*ASSIGNED TASK*: Return the records that follow unaltered. Omit every picture.

##############################

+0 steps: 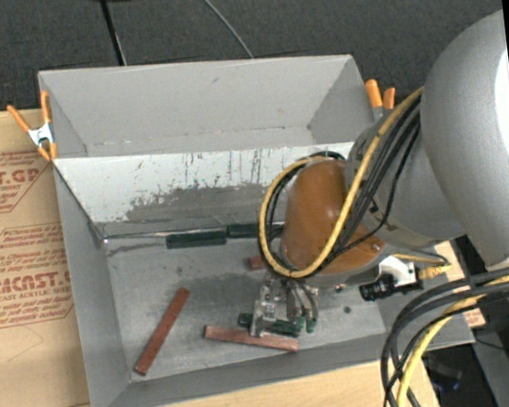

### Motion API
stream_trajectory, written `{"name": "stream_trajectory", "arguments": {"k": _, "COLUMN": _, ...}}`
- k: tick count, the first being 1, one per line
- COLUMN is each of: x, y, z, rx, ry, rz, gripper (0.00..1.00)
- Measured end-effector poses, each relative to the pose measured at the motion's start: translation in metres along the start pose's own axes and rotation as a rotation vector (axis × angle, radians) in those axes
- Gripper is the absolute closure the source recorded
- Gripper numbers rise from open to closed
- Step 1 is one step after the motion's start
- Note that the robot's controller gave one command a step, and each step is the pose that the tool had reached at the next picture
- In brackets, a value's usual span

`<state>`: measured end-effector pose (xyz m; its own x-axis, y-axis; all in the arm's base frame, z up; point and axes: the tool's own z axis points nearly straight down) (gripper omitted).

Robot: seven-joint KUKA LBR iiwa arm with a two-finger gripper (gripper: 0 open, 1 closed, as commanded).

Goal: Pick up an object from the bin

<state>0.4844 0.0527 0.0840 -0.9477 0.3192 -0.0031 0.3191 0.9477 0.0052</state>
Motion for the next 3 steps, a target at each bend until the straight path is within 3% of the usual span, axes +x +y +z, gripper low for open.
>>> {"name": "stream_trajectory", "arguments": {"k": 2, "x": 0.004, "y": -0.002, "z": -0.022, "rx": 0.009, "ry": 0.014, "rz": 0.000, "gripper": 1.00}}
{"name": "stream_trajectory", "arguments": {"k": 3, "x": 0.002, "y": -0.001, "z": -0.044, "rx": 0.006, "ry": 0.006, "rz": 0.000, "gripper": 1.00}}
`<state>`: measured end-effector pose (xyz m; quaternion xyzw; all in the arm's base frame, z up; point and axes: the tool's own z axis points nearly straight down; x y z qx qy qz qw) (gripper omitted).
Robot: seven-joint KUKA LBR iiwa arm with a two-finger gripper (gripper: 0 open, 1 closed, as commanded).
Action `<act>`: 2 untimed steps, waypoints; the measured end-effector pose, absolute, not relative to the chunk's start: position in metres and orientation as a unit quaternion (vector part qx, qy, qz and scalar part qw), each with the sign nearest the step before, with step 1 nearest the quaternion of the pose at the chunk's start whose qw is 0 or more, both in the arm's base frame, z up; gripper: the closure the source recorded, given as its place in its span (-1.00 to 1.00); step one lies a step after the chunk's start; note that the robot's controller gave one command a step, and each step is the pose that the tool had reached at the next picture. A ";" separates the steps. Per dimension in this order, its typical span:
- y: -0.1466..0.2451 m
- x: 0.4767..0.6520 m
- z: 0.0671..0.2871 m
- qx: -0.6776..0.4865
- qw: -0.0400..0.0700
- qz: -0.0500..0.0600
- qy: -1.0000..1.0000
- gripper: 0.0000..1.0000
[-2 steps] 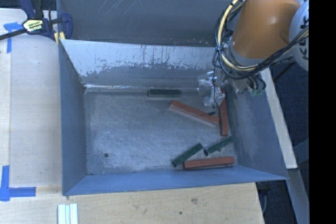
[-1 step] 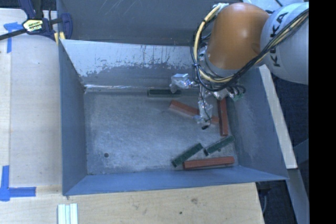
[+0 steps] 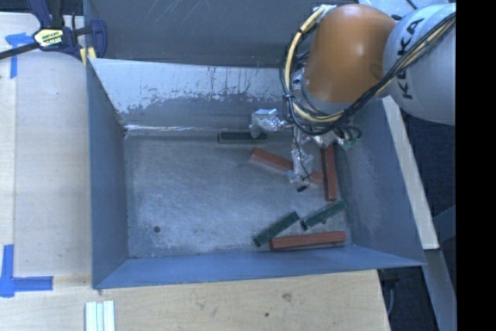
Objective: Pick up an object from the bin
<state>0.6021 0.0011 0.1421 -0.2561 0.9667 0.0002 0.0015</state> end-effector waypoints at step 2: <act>0.001 0.616 0.073 -0.244 0.003 0.000 0.970 1.00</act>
Offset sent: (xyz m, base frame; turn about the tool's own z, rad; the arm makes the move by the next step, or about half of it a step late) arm 0.0000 0.0000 0.0000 0.0000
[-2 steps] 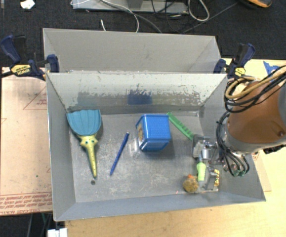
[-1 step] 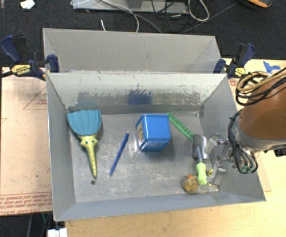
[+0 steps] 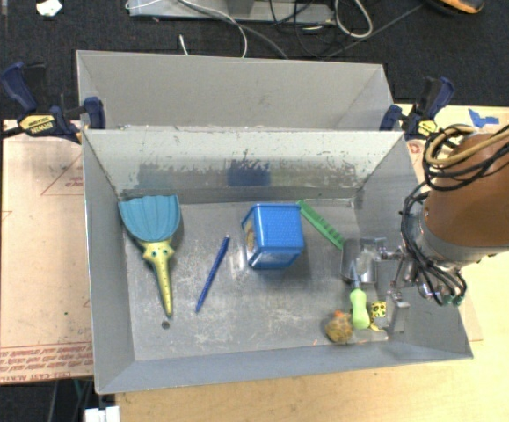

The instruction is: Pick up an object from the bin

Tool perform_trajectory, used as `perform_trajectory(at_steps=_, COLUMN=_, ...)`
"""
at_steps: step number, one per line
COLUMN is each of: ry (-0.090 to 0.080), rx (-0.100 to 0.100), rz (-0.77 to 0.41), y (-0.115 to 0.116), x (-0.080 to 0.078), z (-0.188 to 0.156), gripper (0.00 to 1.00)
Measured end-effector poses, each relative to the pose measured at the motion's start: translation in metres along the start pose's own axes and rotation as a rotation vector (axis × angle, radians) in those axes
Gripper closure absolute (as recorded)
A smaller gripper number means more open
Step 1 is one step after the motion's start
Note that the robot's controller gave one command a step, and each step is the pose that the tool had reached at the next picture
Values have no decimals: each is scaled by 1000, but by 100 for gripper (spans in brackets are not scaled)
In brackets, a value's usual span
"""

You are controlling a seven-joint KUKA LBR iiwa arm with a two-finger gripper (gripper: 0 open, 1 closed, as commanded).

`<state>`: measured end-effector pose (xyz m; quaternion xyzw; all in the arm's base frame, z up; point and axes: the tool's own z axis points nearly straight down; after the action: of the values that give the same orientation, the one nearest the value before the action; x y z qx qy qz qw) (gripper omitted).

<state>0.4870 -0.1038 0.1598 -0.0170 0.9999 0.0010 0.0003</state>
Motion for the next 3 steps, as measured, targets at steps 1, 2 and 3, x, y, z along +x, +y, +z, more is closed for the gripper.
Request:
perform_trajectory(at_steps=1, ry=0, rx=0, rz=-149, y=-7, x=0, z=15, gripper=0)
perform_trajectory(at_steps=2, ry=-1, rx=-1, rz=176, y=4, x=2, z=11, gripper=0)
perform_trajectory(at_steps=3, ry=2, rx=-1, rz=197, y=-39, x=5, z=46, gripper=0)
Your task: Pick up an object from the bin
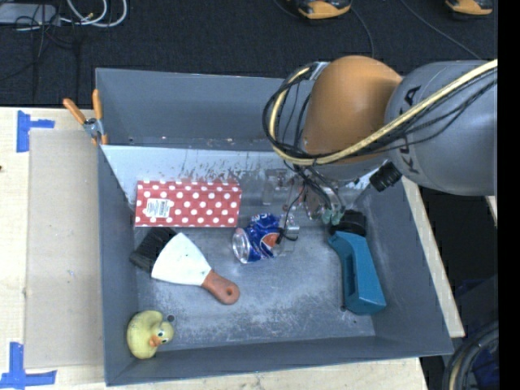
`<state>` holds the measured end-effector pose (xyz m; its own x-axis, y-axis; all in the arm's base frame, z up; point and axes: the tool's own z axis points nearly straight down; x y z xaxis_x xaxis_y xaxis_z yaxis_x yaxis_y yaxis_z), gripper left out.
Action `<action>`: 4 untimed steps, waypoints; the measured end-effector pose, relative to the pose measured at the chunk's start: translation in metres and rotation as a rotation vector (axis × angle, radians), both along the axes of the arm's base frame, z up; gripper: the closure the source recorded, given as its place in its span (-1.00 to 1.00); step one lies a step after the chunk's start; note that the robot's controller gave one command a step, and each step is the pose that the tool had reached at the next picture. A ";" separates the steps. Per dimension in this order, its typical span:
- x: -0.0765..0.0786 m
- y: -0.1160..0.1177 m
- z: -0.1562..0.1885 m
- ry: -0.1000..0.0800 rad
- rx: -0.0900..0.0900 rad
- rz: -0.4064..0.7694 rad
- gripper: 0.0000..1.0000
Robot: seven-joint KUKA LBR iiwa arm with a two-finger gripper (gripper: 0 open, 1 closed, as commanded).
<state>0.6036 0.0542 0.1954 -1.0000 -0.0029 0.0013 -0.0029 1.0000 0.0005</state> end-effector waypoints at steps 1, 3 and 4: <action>0.004 -0.009 -0.065 0.002 0.000 0.108 -1.00; 0.013 -0.011 -0.124 -0.004 0.001 0.483 -1.00; 0.009 -0.017 -0.125 -0.007 0.003 0.368 -1.00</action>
Offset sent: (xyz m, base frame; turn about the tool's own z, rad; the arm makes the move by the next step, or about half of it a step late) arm 0.0060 -0.0185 -0.1254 -0.3619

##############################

*OUTPUT OF THE EXERCISE*:
+0 steps: 

### Motion API
stream_trajectory, written `{"name": "stream_trajectory", "arguments": {"k": _, "COLUMN": _, ...}}`
- k: tick count, the first being 1, one per line
- COLUMN is each of: x, y, z, rx, ry, rz, gripper (0.00..1.00)
- Measured end-effector poses, each relative to the pose measured at the motion's start: translation in metres along the start pose's own axes and rotation as a rotation vector (axis × angle, radians) in those axes
- Gripper is the absolute closure the source recorded
- Gripper numbers rise from open to closed
- Step 1 is one step after the motion's start
- Note that the robot's controller gave one command a step, and each step is the pose that the tool had reached at the next picture
- In brackets, a value's usual span

`<state>`: measured end-effector pose (xyz m; its own x-axis, y-axis; all in the arm's base frame, z up; point and axes: the tool's own z axis points nearly straight down) (gripper omitted).

Robot: seven-joint KUKA LBR iiwa arm with a two-finger gripper (gripper: 0 open, 1 closed, as commanded).

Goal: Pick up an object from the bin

<state>0.4844 0.0527 0.0840 -0.9477 0.3192 -0.0031 0.3191 0.9477 0.0052</state>
Motion for the next 3 steps, a target at each bend until the straight path is within 3% of the usual span, axes +x +y +z, gripper low for open.
>>> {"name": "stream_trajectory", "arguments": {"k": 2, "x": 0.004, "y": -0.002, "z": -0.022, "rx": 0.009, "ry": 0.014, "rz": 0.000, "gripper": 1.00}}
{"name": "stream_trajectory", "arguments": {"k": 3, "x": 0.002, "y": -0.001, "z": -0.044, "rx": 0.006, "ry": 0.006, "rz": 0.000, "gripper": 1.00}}
`<state>`: measured end-effector pose (xyz m; quaternion xyzw; all in the arm's base frame, z up; point and axes: the tool's own z axis points nearly straight down; x y z qx qy qz qw) (gripper omitted).
Robot: seven-joint KUKA LBR iiwa arm with a two-finger gripper (gripper: 0 open, 1 closed, as commanded).
Action `<act>`: 2 untimed steps, waypoints; the measured end-effector pose, absolute, not relative to the chunk's start: position in metres and orientation as a unit quaternion (vector part qx, qy, qz and scalar part qw), each with the sign nearest the step before, with step 1 nearest the quaternion of the pose at the chunk's start whose qw is 0 or more, both in the arm's base frame, z up; gripper: the closure the source recorded, given as its place in its span (-1.00 to 1.00); step one lies a step after the chunk's start; note that the robot's controller gave one command a step, and each step is the pose that the tool had reached at the next picture. A ";" separates the steps. Per dimension in this order, its typical span:
- y: -0.1466..0.2451 m
- x: 0.4767..0.6520 m
- z: 0.0671..0.2871 m
- qx: -0.6776..0.4865
- qw: -0.0400..0.0700
- qz: -0.0500..0.0600
- qy: -1.0000..1.0000
- gripper: 0.0000..1.0000
[-2 steps] 
[-1 step] 
[+0 steps] 
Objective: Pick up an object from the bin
<state>0.6021 0.0011 0.1421 -0.2561 0.9667 0.0002 0.0015</state> end-effector waypoints at step 2: <act>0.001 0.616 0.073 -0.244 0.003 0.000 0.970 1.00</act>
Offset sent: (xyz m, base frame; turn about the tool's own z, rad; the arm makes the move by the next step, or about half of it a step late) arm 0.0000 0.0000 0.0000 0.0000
[-2 steps] 
[-1 step] 
[+0 steps] 

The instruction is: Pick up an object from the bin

Tool perform_trajectory, used as `perform_trajectory(at_steps=_, COLUMN=_, ...)`
"""
at_steps: step number, one per line
COLUMN is each of: ry (-0.090 to 0.080), rx (-0.100 to 0.100), rz (-0.77 to 0.41), y (-0.115 to 0.116), x (-0.080 to 0.078), z (-0.188 to 0.156), gripper (0.00 to 1.00)
Measured end-effector poses, each relative to the pose measured at the motion's start: translation in metres along the start pose's own axes and rotation as a rotation vector (axis × angle, radians) in those axes
Gripper closure absolute (as recorded)
A smaller gripper number means more open
Step 1 is one step after the motion's start
Note that the robot's controller gave one command a step, and each step is the pose that the tool had reached at the next picture
Values have no decimals: each is scaled by 1000, but by 100 for gripper (spans in brackets are not scaled)
In brackets, a value's usual span
"""

You are controlling a seven-joint KUKA LBR iiwa arm with a two-finger gripper (gripper: 0 open, 1 closed, as commanded).

`<state>`: measured end-effector pose (xyz m; quaternion xyzw; all in the arm's base frame, z up; point and axes: the tool's own z axis points nearly straight down; after the action: of the values that give the same orientation, the one nearest the value before the action; x y z qx qy qz qw) (gripper omitted).

<state>0.4870 -0.1038 0.1598 -0.0170 0.9999 0.0010 0.0003</state>
Motion for the next 3 steps, as measured, targets at steps 1, 2 and 3, x, y, z along +x, +y, +z, more is closed for the gripper.
Request:
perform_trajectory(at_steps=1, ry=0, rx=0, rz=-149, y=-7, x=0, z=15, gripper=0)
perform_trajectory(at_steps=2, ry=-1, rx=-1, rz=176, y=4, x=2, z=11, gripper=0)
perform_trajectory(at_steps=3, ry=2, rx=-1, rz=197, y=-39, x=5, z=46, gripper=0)
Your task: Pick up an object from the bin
`<state>` holds the measured end-effector pose (xyz m; its own x-axis, y-axis; all in the arm's base frame, z up; point and axes: the tool's own z axis points nearly straight down; x y z xaxis_x xaxis_y xaxis_z yaxis_x yaxis_y yaxis_z), gripper left out.
Action `<action>`: 4 untimed steps, waypoints; the measured end-effector pose, relative to the pose measured at the chunk's start: translation in metres and rotation as a rotation vector (axis × angle, radians), both along the axes of the arm's base frame, z up; gripper: the closure the source recorded, given as its place in its span (-1.00 to 1.00); step one lies a step after the chunk's start; note that the robot's controller gave one command a step, and each step is the pose that the tool had reached at the next picture. A ";" separates the steps. Per dimension in this order, its typical span:
- x: -0.0765..0.0786 m
- y: -0.1160..0.1177 m
- z: -0.1562..0.1885 m
- ry: -0.1000..0.0800 rad
- rx: -0.0900..0.0900 rad
- rz: -0.4064..0.7694 rad
- gripper: 0.0000..1.0000
Robot: seven-joint KUKA LBR iiwa arm with a two-finger gripper (gripper: 0 open, 1 closed, as commanded).
<state>0.6036 0.0542 0.1954 -1.0000 -0.0029 0.0013 -0.0029 1.0000 0.0005</state> end-effector waypoints at steps 1, 3 and 4: <action>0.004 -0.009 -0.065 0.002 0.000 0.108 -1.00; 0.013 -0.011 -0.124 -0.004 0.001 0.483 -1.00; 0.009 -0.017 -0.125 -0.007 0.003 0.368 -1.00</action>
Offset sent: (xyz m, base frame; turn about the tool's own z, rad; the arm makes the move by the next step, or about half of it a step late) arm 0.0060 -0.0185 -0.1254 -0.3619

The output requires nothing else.